In one of the longest running such programs in the world, Maryland has monitored the status of the State’s oyster population through annual field surveys since 1939. The surveys track relative oyster population abundance, reproduction, disease and annual mortality rates, and offer a window into future population levels.

According to the survey, at 92 percent, oyster samples revealed the highest survival rate (the number of oysters found alive in a sample), since 1985 when these measurements began. The Maryland Oyster Biomass Index, a measure of the oyster population, was also the highest since 1985. Oyster reproduction was slightly above the 29-year midpoint, but was largely confined to the lower portion of the Bay.

Oyster diseases remain at relatively low levels. Dermo was below the long-term average for the eleventh consecutive year, with levels similar to 2012, but, continues to be widely distributed throughout Maryland waters. MSX increased slightly from the record-low levels of 2011 and 2012, but remains well below the long-term average.

The survey shows that natural mortality rates within oyster sanctuaries were similar to adjacent harvest areas.

source: Maryland Department of Natural Resources

2014 Blue Crab Winter Dredge Survey

Wednesday, May 7th, 2014

The 2014 Blue Crab Winter Dredge Survey results indicate that female blue crab populations in the Chesapeake Bay have declined below minimum levels, according to the Maryland Department of Natural Resources. The abundance of spawning-age females was estimated to be 69 million, below the minimum safe level of 70 million.

While the crabbing harvest remained at a safe level for the sixth consecutive year, and juvenile crabs increased 78 percent from 2013’s record low, the total abundance of crabs — which include juveniles, and adult males and females – has returned to pre-2008 levels of approximately 300 million.

The results illustrate the inherent variability of the Blue Crab population and the ever-present complexities of managing this dynamic fishery. There are a suite of environmental factors that could be contributing to the low crab abundance, including the unusually cold winter, coastal currents, weather patterns and natural predators.

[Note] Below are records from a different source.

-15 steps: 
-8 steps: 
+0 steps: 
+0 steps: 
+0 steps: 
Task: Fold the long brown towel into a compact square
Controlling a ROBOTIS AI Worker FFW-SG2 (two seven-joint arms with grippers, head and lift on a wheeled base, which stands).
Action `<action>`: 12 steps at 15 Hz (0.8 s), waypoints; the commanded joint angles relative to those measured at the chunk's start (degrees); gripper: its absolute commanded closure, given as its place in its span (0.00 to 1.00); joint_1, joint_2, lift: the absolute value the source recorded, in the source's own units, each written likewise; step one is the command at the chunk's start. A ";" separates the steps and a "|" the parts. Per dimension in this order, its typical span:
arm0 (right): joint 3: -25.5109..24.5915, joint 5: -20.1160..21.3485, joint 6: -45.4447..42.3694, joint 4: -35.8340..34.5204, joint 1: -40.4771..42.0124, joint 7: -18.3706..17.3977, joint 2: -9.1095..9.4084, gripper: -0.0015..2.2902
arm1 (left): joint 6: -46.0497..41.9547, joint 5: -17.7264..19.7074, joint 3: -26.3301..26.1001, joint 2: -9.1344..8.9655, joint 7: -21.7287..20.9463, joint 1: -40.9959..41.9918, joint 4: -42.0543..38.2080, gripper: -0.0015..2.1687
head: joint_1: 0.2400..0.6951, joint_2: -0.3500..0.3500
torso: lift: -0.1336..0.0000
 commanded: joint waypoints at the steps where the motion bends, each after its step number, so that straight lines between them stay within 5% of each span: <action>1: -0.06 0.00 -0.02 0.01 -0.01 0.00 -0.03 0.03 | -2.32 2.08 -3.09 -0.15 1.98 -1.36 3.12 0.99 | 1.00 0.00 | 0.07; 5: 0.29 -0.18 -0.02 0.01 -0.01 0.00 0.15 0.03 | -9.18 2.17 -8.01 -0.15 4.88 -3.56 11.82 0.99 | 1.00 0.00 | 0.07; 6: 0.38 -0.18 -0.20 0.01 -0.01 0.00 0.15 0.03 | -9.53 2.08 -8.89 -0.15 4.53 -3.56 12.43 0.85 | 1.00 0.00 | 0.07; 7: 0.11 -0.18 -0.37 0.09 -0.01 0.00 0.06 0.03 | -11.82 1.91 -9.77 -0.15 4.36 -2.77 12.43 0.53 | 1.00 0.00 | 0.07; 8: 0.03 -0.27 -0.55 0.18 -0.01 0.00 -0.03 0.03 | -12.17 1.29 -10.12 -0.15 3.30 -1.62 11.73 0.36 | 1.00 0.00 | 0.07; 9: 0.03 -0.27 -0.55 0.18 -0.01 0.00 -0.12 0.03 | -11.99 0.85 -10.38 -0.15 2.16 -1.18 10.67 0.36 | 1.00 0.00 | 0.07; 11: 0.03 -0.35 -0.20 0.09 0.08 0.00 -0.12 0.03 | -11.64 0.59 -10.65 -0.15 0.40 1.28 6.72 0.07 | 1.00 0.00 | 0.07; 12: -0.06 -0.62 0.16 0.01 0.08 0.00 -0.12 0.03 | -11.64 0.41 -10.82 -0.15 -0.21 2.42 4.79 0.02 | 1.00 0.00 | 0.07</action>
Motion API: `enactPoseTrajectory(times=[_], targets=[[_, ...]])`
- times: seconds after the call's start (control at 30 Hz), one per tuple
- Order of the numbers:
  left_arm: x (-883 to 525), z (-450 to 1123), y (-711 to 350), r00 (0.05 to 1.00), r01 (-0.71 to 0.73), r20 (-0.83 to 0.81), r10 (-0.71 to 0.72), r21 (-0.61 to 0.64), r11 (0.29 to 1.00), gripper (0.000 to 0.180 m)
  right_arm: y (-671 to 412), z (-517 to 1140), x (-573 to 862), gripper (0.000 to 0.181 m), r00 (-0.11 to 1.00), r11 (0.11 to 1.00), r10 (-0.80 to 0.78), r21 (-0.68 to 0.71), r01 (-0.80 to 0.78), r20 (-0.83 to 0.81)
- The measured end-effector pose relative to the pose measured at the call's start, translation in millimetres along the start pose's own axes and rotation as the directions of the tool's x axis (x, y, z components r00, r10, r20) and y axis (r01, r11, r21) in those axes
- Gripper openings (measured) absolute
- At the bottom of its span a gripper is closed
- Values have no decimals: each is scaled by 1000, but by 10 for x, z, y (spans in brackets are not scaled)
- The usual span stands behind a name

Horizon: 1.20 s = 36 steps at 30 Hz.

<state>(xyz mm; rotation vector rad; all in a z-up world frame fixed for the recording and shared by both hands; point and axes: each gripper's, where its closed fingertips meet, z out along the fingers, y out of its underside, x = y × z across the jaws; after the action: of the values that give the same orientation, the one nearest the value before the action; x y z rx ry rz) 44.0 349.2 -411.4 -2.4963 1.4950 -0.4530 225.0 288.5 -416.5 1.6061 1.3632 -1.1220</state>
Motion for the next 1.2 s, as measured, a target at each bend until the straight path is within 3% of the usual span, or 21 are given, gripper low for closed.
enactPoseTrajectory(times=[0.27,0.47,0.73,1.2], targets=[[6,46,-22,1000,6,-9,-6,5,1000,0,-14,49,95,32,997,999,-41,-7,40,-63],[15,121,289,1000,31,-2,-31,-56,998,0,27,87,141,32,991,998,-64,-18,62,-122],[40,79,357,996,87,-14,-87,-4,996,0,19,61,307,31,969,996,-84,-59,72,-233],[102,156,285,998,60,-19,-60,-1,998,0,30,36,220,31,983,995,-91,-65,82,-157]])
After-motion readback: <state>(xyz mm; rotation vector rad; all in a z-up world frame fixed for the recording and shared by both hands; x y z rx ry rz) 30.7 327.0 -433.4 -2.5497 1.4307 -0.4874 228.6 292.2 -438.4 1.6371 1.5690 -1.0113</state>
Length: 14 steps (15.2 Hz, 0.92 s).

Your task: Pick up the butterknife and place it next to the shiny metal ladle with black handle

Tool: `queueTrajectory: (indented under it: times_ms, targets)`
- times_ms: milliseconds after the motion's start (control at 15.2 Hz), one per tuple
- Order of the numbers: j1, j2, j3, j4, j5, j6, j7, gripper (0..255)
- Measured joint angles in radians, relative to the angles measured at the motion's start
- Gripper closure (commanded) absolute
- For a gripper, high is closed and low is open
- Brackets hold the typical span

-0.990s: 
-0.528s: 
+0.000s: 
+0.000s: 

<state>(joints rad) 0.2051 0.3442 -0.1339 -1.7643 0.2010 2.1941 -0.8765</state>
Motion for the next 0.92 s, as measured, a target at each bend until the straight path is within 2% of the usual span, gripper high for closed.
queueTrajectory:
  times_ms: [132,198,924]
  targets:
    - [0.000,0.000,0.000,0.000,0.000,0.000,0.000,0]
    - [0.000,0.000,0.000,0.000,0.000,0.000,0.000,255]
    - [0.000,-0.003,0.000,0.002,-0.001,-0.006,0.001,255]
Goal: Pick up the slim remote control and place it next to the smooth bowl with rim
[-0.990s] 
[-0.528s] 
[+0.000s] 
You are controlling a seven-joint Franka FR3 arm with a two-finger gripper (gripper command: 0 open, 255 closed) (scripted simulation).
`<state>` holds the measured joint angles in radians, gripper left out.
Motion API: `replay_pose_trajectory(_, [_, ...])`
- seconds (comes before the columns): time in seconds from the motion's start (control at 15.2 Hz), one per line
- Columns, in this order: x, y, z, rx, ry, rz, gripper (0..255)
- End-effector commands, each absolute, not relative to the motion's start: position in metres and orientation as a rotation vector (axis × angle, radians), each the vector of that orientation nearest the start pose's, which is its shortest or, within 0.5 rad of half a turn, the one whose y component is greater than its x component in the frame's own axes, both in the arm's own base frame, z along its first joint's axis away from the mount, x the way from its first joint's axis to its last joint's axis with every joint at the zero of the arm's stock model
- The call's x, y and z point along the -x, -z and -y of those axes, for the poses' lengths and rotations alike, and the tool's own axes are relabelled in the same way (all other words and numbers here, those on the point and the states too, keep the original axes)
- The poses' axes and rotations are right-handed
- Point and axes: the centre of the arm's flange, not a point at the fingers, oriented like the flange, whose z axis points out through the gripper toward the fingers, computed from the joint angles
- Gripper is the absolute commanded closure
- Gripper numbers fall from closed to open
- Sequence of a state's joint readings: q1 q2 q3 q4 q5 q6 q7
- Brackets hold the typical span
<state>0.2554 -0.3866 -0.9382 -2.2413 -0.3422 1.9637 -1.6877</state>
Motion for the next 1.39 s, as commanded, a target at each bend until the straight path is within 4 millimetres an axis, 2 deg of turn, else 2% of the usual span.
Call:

The long cold winter appears to be one cause of the low abundance level. Low water temperatures resulted in one of the worst cold-kill events since the start of the survey in 1990, causing the death of an estimated 28 percent of adult crabs in Maryland.

The decline in spawning age females will be the biggest factor in determining new management actions by Maryland, Virginia and the Potomac River Fisheries Commission to increase reproductive potential in 2014 and 2015.

DNR and the Virginia Institute of Marine Science have conducted the primary assessment of the Bay’s Blue Crab population annually since 1990. The survey employs crab dredges to sample Blue Crabs at 1,500 sites throughout the Chesapeake Bay from December through March.

The Chesapeake Bay Stock Assessment Committee, supported by NOAA’s Chesapeake Bay Office, is reviewing the data; their 2014 Blue Crab Advisory Report is expected to be released in early summer.

Complete survey results are available at dnr.maryland.gov/fisheries/crab/dredge.asp.